→ TO DO:
Set the images aside and retype the whole listing exactly.

------------------------------

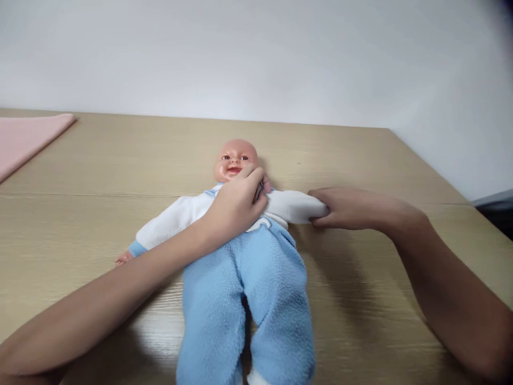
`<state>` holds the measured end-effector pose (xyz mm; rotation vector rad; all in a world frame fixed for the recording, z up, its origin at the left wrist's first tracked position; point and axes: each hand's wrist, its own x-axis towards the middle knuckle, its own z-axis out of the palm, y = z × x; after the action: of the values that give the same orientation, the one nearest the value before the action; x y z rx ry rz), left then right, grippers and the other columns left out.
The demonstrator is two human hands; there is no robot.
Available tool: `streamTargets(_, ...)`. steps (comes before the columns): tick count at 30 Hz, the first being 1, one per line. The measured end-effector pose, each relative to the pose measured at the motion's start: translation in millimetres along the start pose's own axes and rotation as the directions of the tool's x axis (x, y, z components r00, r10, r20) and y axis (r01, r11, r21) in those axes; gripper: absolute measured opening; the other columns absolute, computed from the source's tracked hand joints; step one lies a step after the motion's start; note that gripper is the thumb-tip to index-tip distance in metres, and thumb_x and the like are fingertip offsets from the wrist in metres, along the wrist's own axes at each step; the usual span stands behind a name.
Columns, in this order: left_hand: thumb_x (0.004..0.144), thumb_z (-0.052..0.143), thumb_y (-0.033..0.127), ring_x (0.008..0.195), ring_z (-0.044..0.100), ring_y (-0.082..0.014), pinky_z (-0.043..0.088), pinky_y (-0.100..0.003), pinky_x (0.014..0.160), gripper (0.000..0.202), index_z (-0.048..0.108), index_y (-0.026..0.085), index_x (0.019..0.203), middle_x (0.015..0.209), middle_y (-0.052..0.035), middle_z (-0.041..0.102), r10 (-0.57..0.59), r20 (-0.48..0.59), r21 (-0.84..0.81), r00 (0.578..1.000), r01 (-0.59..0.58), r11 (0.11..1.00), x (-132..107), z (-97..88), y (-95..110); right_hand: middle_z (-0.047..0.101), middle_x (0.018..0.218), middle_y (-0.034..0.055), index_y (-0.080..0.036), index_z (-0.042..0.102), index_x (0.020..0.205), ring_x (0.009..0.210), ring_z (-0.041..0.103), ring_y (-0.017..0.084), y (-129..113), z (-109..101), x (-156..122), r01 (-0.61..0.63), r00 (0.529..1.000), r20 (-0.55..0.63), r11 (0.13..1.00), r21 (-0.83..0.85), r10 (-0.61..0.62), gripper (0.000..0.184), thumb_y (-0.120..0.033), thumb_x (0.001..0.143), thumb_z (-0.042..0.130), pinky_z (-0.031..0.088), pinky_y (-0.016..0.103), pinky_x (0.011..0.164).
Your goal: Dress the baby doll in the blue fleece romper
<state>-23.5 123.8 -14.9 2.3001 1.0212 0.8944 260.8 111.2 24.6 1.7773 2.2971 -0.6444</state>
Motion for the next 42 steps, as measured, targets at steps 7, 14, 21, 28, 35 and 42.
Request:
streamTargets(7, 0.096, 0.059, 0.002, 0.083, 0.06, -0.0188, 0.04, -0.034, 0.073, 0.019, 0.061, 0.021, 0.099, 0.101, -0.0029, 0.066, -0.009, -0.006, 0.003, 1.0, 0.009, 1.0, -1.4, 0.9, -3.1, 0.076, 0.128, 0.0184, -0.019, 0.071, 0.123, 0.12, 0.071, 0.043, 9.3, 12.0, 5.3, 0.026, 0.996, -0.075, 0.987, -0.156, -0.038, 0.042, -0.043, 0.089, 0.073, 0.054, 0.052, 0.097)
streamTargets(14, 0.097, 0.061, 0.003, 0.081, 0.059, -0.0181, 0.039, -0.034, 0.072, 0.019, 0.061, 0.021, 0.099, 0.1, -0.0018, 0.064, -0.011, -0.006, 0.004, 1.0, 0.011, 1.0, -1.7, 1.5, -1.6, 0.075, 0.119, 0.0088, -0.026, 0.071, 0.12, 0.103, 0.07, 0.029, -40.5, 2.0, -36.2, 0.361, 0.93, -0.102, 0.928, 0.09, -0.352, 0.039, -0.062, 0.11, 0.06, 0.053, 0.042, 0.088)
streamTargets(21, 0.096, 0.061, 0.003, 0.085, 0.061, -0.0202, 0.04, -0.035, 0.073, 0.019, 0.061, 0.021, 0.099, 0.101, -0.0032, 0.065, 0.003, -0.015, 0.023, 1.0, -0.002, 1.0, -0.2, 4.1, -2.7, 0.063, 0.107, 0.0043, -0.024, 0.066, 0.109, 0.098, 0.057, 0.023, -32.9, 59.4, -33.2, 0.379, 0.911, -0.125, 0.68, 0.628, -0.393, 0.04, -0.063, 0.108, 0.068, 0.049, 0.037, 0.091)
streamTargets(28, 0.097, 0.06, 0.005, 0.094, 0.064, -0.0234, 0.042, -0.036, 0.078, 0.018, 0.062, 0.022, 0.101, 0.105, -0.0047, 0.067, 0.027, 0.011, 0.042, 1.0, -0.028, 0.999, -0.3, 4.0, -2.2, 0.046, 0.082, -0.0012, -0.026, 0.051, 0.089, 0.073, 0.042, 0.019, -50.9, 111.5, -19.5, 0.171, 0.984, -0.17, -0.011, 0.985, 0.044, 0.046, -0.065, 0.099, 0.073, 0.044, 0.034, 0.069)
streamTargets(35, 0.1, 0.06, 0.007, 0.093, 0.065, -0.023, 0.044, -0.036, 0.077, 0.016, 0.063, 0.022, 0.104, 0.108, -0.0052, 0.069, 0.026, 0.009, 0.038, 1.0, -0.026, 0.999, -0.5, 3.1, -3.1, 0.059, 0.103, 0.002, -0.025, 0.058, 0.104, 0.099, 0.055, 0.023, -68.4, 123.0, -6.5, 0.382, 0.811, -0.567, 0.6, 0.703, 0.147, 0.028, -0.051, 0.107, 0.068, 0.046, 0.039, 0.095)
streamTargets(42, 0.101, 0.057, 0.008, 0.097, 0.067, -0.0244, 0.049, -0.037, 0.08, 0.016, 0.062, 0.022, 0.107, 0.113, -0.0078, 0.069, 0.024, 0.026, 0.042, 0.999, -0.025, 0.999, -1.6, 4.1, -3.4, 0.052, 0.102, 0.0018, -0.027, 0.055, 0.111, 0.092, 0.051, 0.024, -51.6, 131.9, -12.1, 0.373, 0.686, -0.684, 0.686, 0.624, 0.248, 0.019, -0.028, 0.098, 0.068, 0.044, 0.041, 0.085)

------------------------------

→ WRITTEN SOLUTION:
`<state>` holds the measured end-effector pose (xyz mm; rotation vector rad; all in a world frame fixed for the recording, z up, its origin at the left wrist's first tracked position; point and axes: each hand's wrist, its own x-axis towards the middle knuckle, its own z-axis out of the palm, y = z × x; after the action: of the values that give the same orientation, the one nearest the value before the action; x y z rx ry rz), left then right, grippers and the other columns left out.
The demonstrator is two human hands; there is no robot.
Available tool: `streamTargets(_, ...)`. steps (comes before the columns): tick count at 30 Hz, the first being 1, one per line. The measured end-effector pose, each relative to the pose measured at the motion's start: translation in millimetres along the start pose's own axes and rotation as the directions of the tool's x axis (x, y, z components r00, r10, r20) and y axis (r01, r11, r21) in those axes; gripper: absolute measured opening; the other columns absolute, computed from the source's tracked hand joints; step one lies a step after the motion's start; note that gripper is the thumb-tip to index-tip distance in metres, and thumb_x and the like are fingertip offsets from the wrist in metres, along the wrist's own axes at each step; the usual span stands behind a name.
Columns, in this order: left_hand: thumb_x (0.004..0.144), thumb_z (-0.052..0.143), thumb_y (-0.033..0.127), ring_x (0.008..0.195), ring_z (-0.044..0.100), ring_y (-0.082..0.014), pinky_z (-0.043..0.088), pinky_y (-0.100..0.003), pinky_x (0.014..0.160), gripper (0.000..0.202), index_z (-0.048..0.108), index_y (-0.026..0.085), index_x (0.019..0.203), middle_x (0.015..0.209), middle_y (-0.052..0.035), middle_z (-0.041..0.102), r10 (-0.57..0.59), r20 (-0.48..0.59), r21 (-0.84..0.81), r00 (0.578..1.000), r01 (-0.59..0.58), r11 (0.11..1.00), x (-132..107), z (-97..88), y (-95..110); right_hand: middle_z (-0.047..0.101), middle_x (0.018..0.218), middle_y (-0.034..0.055), index_y (-0.080..0.036), index_z (-0.042..0.102), index_x (0.020..0.205), ring_x (0.009..0.210), ring_z (-0.041..0.103), ring_y (-0.017..0.084), y (-129..113), z (-109..101), x (-156..122), r01 (-0.61..0.63), r00 (0.529..1.000), r20 (-0.55..0.63), r11 (0.13..1.00), r21 (-0.83..0.85), r10 (-0.61..0.62), gripper (0.000..0.184), thumb_y (-0.120..0.033), thumb_x (0.001..0.143), thumb_z (-0.042..0.130), pinky_z (-0.031..0.088), pinky_y (-0.016..0.103), pinky_x (0.011..0.164).
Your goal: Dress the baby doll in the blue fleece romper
<state>-23.5 123.8 -14.9 2.3001 1.0212 0.8944 260.8 111.2 24.6 1.7773 2.2971 -0.6444</state>
Motion for the next 42 steps, as measured, targets at steps 7, 14, 21, 28, 35 and 42.
Request:
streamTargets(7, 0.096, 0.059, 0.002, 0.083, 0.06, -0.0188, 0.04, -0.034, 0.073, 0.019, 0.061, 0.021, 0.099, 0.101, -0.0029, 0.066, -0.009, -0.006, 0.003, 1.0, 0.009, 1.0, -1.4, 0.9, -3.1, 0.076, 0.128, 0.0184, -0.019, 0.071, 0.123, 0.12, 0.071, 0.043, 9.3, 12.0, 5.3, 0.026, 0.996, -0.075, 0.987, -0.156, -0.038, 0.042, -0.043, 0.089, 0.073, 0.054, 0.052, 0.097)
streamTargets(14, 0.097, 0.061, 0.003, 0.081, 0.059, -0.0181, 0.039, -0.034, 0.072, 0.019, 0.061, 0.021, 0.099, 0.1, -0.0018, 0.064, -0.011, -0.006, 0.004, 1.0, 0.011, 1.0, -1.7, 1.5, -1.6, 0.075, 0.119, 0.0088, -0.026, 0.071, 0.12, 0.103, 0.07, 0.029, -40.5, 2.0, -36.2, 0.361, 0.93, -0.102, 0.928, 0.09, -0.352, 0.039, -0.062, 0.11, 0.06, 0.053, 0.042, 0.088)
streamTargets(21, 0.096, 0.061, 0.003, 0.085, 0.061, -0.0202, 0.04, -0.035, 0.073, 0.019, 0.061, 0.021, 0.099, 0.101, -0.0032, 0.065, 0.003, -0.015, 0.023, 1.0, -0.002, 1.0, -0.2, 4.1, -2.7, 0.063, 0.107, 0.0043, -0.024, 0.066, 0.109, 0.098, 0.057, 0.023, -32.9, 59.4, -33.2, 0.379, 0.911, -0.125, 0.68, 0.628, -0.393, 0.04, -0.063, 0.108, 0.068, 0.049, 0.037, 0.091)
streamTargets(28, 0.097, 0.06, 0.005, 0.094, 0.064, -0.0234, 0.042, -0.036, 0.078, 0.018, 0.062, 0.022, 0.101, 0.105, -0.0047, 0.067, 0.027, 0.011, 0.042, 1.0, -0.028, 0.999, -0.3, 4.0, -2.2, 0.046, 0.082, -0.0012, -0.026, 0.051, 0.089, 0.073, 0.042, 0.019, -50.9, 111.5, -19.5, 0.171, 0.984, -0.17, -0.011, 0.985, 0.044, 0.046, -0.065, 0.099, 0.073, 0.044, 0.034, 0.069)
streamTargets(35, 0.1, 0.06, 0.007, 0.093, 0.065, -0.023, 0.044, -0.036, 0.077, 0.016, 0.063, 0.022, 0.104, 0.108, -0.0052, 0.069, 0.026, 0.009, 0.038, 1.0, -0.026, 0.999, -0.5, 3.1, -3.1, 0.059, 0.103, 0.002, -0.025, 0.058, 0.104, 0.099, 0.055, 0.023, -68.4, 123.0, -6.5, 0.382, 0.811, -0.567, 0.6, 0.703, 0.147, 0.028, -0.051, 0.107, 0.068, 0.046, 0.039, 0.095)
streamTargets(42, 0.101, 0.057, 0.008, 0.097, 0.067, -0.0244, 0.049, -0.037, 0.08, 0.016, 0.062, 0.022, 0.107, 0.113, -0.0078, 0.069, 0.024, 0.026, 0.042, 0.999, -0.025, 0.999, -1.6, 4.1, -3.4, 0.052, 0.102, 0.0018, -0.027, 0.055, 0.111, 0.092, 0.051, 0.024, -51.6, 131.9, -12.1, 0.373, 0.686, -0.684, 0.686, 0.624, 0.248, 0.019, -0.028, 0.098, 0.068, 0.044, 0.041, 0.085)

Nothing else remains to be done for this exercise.